● **TASK TO COMPLETE**
In the entries below, count the lines that hold the string "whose" and state only that count.

[Stored records]

= Beginning of Section =

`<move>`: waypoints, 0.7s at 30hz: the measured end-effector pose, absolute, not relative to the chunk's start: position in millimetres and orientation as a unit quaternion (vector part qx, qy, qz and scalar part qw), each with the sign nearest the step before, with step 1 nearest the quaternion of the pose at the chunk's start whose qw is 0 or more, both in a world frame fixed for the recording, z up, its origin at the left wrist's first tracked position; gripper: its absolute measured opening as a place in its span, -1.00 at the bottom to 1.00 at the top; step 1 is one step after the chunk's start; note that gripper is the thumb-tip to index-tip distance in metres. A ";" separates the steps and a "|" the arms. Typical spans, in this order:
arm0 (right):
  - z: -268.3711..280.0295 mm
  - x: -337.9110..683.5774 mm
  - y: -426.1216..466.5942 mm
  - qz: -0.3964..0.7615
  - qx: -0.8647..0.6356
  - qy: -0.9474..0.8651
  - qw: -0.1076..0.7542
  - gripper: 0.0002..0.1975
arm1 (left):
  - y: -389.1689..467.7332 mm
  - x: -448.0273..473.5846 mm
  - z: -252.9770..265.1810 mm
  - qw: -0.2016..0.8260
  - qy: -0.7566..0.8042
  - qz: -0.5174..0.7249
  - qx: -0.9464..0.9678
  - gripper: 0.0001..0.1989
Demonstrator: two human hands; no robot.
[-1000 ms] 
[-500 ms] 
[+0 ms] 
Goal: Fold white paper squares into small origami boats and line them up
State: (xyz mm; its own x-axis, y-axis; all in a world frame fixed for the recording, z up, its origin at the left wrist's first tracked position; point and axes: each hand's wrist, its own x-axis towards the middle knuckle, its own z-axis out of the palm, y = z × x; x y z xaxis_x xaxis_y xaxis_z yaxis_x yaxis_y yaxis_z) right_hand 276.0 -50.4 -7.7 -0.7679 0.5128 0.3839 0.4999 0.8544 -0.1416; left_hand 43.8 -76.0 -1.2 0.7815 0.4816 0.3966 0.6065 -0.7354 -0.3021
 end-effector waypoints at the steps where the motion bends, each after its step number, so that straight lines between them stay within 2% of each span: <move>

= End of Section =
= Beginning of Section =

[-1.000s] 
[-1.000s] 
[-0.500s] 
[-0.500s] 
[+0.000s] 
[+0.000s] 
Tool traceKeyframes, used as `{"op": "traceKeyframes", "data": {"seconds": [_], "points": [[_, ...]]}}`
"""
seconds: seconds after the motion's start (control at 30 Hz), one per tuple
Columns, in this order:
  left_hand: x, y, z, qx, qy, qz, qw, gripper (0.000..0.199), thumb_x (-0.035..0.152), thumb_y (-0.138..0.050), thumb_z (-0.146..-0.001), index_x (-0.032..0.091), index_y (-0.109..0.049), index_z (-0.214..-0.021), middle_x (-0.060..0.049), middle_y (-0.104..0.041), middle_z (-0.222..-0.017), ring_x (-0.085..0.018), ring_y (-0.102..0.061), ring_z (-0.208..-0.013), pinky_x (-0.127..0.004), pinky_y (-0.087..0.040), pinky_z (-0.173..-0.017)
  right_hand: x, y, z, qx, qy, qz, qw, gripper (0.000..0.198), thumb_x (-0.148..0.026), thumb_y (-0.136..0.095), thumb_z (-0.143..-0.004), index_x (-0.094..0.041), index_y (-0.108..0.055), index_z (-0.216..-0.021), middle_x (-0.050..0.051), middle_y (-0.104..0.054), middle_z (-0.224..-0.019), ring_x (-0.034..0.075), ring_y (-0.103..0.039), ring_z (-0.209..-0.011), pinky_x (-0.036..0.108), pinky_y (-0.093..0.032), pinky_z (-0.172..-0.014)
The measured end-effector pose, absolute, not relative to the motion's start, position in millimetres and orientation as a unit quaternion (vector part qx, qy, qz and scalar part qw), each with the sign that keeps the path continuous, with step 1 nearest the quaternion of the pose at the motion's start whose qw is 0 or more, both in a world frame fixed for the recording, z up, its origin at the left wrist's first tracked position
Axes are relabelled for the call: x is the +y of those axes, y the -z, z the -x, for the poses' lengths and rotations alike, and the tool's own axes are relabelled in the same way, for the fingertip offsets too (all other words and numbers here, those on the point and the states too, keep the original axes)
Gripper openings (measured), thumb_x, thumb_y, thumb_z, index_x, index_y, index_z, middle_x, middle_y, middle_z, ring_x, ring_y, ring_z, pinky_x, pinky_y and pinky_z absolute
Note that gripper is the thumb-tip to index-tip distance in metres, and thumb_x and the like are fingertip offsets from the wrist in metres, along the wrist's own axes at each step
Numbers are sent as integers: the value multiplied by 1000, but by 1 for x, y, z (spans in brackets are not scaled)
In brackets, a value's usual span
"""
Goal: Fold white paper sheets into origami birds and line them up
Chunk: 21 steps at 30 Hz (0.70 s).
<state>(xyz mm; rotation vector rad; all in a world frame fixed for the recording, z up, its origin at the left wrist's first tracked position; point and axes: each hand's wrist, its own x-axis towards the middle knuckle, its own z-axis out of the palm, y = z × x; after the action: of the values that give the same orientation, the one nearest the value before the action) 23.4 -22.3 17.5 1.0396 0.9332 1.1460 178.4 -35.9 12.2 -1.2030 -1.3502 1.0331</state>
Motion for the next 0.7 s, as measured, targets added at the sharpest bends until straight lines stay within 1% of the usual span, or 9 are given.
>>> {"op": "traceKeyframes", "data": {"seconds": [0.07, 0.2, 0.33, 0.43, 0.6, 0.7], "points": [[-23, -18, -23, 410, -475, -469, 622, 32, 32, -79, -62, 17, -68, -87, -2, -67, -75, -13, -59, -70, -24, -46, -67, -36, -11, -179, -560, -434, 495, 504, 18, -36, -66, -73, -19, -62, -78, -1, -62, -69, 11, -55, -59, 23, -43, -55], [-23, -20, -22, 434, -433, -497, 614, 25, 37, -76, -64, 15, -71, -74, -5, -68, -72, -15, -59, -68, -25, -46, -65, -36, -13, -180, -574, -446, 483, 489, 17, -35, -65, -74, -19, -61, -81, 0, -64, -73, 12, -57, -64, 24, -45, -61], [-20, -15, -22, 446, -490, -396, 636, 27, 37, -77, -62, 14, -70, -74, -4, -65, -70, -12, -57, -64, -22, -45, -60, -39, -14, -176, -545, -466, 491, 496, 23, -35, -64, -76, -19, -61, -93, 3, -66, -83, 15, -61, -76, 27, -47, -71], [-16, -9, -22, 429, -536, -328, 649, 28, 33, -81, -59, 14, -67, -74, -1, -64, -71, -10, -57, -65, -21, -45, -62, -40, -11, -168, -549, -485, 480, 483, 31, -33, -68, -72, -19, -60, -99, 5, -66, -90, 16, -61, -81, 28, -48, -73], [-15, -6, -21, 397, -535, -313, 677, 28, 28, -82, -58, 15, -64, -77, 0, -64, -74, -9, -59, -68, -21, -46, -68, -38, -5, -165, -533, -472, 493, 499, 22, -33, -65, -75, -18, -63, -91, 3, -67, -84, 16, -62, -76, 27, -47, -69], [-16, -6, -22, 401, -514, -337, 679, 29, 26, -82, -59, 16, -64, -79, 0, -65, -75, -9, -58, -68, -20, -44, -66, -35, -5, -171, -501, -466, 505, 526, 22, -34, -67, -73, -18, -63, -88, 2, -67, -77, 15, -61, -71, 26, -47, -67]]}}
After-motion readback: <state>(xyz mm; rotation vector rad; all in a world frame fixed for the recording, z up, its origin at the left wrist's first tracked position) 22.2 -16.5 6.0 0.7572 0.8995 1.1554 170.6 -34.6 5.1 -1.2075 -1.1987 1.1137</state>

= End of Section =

● **EXERCISE RESULT**
2